### INSTRUCTIONS FOR THE TASK:
Every line of the listing is to be returned exactly as given.

---------------

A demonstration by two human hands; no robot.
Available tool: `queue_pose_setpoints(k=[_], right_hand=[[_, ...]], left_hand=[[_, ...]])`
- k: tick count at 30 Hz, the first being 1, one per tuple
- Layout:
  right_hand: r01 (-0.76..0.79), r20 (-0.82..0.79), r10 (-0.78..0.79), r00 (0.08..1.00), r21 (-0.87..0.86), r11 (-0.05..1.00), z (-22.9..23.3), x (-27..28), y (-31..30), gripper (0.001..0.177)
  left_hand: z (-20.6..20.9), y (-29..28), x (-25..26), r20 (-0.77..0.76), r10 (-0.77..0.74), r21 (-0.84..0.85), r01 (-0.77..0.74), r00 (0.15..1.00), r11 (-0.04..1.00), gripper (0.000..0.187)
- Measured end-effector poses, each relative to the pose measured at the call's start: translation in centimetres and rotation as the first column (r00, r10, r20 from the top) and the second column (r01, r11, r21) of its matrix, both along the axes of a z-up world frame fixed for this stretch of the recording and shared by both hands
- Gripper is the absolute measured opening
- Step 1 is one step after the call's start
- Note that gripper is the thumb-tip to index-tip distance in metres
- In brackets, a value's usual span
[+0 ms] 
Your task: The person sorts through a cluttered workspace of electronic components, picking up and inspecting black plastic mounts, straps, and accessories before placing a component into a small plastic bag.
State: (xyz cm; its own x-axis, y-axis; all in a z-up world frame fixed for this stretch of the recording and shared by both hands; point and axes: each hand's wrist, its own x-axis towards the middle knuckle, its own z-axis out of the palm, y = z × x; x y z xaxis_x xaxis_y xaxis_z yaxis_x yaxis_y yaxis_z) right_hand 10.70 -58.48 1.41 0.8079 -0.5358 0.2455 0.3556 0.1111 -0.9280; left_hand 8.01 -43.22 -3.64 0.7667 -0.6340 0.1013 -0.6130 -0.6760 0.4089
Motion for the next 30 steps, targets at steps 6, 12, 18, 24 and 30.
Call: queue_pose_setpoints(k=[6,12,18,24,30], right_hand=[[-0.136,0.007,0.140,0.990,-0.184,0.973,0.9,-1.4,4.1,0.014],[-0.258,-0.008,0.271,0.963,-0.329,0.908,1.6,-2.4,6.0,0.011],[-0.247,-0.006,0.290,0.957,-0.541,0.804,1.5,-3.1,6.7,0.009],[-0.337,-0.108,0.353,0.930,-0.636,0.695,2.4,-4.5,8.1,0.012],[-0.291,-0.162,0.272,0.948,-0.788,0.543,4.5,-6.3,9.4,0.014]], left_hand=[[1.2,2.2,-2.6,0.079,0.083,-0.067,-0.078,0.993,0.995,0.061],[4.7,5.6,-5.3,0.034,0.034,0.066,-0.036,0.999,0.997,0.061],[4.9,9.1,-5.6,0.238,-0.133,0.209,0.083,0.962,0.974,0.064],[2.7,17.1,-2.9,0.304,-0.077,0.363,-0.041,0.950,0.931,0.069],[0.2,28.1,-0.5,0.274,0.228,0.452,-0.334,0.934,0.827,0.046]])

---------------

### SOLUTION FOR THIS EXERCISE:
A demonstration by two human hands; no robot.
Available tool: `queue_pose_setpoints(k=[_], right_hand=[[_, ...]], left_hand=[[_, ...]])`
- k: tick count at 30 Hz, the first being 1, one per tuple
- Layout:
  right_hand: r01 (-0.76..0.79), r20 (-0.82..0.79), r10 (-0.78..0.79), r00 (0.08..1.00), r21 (-0.87..0.86), r11 (-0.05..1.00), z (-22.9..23.3), x (-27..28), y (-31..30), gripper (0.001..0.177)
  left_hand: z (-20.6..20.9), y (-29..28), x (-25..26), r20 (-0.77..0.76), r10 (-0.77..0.74), r21 (-0.84..0.85), r01 (-0.77..0.74), r00 (0.15..1.00), r11 (-0.04..1.00), gripper (0.000..0.187)
- Measured end-effector poses, each relative to the pose measured at the call's start: translation in centimetres and rotation as the first column (r00, r10, r20 from the top) and the second column (r01, r11, r21) of its matrix, both along the axes of a z-up world frame fixed for this stretch of the recording and shared by both hands
- Gripper is the absolute measured opening
- Step 1 is one step after the call's start
- Note that gripper is the thumb-tip to index-tip distance in metres
- In brackets, a value's usual span
[+0 ms] 
Your task: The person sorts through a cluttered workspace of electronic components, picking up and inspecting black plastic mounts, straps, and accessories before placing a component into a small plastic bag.
State: (xyz cm; its own x-axis, y-axis; all in a z-up world frame fixed for this stretch of the recording and shared by both hands; point and axes: each hand's wrist, its own x-axis towards the middle knuckle, its own z-axis out of the palm, y = z × x; x y z xaxis_x xaxis_y xaxis_z yaxis_x yaxis_y yaxis_z) right_hand 10.70 -58.48 1.41 0.8079 -0.5358 0.2455 0.3556 0.1111 -0.9280; left_hand 8.01 -43.22 -3.64 0.7667 -0.6340 0.1013 -0.6130 -0.6760 0.4089
Motion for the next 30 steps, targets at steps 6, 12, 18, 24 and 30.
Call: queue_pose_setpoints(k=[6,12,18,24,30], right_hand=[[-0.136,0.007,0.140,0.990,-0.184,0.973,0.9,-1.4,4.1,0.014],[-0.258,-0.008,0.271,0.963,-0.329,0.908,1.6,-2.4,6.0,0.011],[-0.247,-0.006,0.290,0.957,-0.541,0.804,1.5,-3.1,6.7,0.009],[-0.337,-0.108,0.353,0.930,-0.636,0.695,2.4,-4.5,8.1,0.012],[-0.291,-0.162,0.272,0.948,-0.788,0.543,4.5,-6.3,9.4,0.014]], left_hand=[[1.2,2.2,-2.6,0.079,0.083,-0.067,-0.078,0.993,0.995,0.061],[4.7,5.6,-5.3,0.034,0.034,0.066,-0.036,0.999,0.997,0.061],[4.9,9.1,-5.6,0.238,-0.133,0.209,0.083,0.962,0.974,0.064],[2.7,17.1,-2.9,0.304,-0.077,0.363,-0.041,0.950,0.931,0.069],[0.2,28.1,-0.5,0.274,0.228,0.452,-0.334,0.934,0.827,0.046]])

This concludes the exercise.